» EXERCISE AIM: Could you write out the lines below exactly, beginning with the first and finishing with the one that contains "(303, 62): -29.1, 0.5, -21.0"?
** Opening INPUT block **
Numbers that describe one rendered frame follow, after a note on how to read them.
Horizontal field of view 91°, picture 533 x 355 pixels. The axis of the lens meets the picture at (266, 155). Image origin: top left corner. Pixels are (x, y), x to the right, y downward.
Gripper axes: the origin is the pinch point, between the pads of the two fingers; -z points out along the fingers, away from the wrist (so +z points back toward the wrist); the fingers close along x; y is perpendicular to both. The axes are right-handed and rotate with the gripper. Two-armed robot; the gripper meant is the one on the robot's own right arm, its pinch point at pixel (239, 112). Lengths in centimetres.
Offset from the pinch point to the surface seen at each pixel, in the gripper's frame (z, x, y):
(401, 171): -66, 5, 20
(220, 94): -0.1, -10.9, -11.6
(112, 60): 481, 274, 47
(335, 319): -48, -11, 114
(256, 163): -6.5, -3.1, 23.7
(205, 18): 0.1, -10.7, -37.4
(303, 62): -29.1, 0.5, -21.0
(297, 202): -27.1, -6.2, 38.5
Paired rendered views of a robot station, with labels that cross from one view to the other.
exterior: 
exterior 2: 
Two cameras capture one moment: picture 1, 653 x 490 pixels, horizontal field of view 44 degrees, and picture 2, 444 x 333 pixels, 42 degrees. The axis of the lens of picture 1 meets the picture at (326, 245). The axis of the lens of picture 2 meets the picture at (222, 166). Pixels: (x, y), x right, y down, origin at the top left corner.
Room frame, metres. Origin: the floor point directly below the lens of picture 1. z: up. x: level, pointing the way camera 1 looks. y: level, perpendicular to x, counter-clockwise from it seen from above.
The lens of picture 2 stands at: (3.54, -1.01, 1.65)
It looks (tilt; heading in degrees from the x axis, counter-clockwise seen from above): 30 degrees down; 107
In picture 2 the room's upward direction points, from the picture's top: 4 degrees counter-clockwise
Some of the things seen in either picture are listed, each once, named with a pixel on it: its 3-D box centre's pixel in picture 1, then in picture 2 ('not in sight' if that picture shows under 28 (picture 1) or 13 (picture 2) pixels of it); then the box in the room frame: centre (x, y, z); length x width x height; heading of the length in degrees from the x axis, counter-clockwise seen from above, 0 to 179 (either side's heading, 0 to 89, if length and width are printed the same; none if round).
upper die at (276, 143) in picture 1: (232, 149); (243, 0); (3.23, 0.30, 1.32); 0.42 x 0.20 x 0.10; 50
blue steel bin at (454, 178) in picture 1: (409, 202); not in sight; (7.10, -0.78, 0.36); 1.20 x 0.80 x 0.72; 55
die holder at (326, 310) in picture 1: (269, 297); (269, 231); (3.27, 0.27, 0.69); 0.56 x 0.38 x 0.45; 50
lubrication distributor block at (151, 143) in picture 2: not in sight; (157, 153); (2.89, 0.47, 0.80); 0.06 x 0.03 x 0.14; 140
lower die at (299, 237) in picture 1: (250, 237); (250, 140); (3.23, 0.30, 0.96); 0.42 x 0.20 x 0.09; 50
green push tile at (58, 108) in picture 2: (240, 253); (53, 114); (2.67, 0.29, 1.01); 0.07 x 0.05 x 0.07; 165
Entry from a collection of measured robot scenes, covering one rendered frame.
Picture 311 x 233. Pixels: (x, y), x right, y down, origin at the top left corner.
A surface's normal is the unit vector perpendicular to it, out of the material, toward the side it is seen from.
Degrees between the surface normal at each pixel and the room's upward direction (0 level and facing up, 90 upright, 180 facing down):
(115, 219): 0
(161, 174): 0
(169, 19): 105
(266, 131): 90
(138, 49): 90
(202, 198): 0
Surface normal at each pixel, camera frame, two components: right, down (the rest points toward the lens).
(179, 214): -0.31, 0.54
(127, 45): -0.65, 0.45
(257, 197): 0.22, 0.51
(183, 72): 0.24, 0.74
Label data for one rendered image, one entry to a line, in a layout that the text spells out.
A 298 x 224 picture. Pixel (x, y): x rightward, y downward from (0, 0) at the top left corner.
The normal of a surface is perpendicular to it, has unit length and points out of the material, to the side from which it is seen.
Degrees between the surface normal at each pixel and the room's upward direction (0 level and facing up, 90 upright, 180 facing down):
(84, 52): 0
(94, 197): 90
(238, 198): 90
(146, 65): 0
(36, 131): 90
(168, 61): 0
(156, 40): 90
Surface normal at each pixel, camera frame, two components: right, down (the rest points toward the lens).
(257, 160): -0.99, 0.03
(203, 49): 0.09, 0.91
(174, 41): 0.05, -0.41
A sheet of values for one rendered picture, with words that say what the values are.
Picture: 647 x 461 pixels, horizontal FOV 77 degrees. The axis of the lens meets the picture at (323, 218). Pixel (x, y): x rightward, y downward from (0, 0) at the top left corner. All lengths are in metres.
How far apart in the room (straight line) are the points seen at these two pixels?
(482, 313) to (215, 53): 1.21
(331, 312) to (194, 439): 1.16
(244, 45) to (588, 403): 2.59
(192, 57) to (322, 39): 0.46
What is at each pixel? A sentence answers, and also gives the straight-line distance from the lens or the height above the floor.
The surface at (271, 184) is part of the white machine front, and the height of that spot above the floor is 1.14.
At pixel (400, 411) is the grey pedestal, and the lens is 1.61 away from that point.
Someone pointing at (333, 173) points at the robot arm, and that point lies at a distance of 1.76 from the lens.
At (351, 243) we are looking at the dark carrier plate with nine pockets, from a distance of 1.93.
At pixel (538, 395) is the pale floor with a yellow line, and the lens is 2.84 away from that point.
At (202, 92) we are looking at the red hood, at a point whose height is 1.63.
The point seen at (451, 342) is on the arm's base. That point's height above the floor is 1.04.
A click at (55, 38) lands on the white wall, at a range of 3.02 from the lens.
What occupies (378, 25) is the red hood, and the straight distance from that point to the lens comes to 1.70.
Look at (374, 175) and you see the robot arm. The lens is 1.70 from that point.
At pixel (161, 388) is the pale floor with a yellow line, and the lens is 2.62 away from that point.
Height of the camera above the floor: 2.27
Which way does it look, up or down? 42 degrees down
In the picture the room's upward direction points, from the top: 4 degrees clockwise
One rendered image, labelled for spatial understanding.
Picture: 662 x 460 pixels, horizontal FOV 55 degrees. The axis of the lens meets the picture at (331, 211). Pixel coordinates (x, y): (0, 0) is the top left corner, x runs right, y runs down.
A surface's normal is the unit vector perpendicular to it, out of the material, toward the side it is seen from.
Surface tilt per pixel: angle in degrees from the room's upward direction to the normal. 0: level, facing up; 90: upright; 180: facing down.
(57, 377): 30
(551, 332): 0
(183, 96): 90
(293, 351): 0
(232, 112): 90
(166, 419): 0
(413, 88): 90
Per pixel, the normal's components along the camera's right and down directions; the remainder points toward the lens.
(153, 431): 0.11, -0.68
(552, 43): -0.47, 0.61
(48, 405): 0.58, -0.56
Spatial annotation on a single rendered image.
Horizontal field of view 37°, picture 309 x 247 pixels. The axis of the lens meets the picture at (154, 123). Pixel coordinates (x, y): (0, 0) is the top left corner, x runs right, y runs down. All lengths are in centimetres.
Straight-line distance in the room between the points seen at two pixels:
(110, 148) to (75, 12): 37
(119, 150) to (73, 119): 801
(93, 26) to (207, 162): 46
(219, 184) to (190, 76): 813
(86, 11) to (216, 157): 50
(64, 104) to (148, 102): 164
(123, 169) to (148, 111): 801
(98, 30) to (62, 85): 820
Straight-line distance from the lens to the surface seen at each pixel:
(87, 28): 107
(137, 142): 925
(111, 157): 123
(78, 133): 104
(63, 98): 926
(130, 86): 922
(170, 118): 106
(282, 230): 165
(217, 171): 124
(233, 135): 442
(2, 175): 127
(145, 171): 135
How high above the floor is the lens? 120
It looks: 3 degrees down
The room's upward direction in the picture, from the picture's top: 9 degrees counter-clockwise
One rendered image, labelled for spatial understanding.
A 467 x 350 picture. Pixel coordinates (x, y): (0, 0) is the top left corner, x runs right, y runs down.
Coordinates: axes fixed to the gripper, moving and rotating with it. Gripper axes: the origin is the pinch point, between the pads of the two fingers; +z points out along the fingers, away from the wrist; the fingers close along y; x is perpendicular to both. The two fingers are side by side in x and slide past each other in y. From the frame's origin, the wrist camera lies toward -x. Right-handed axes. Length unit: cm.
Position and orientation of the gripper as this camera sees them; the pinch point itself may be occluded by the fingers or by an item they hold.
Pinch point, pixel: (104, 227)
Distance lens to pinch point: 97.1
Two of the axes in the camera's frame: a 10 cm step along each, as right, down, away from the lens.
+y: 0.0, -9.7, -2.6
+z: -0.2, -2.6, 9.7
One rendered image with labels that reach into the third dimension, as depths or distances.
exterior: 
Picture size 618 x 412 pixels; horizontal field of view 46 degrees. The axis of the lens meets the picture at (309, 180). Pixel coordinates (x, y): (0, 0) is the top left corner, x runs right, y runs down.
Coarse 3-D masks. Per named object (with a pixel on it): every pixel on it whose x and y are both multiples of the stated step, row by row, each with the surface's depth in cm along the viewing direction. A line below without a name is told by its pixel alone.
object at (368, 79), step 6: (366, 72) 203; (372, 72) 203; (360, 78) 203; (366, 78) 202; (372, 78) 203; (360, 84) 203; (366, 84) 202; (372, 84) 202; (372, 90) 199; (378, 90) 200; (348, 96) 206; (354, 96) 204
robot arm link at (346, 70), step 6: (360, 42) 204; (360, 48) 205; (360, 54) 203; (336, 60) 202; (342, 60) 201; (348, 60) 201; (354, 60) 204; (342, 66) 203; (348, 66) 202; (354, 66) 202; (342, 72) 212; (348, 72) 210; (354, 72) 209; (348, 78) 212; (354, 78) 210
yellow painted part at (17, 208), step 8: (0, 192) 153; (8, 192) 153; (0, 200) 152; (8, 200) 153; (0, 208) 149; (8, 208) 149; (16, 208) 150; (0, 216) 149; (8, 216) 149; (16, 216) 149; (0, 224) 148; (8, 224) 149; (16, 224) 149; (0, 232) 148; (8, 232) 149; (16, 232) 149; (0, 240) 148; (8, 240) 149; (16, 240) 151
** Closing INPUT block **
» RESPONSE TO THIS EXERCISE:
Numbers that describe one rendered frame follow, after a note on how to read them.
Horizontal field of view 91°, picture 533 x 355 pixels. The axis of the lens meets the picture at (266, 155). Image origin: top left corner. Pixels are (x, y), x to the right, y downward.
Gripper axes: the origin is the pinch point, between the pads of the two fingers; -z points out along the fingers, away from the wrist (so +z points back toward the wrist); the fingers close along x; y is perpendicular to both. The axes are right-handed and rotate with the gripper. Two-armed robot; the gripper meant is the one on the robot's own right arm, its pinch point at pixel (239, 112). Lengths in centimetres.
Offset from the pinch point to the surface seen at each pixel, in the gripper's frame (z, x, y):
(401, 171): -66, 5, 20
(220, 94): -0.1, -10.9, -11.6
(112, 60): 481, 274, 47
(335, 319): -48, -11, 114
(256, 163): -6.5, -3.1, 23.7
(205, 18): 0.1, -10.7, -37.4
(303, 62): -29.1, 0.5, -21.0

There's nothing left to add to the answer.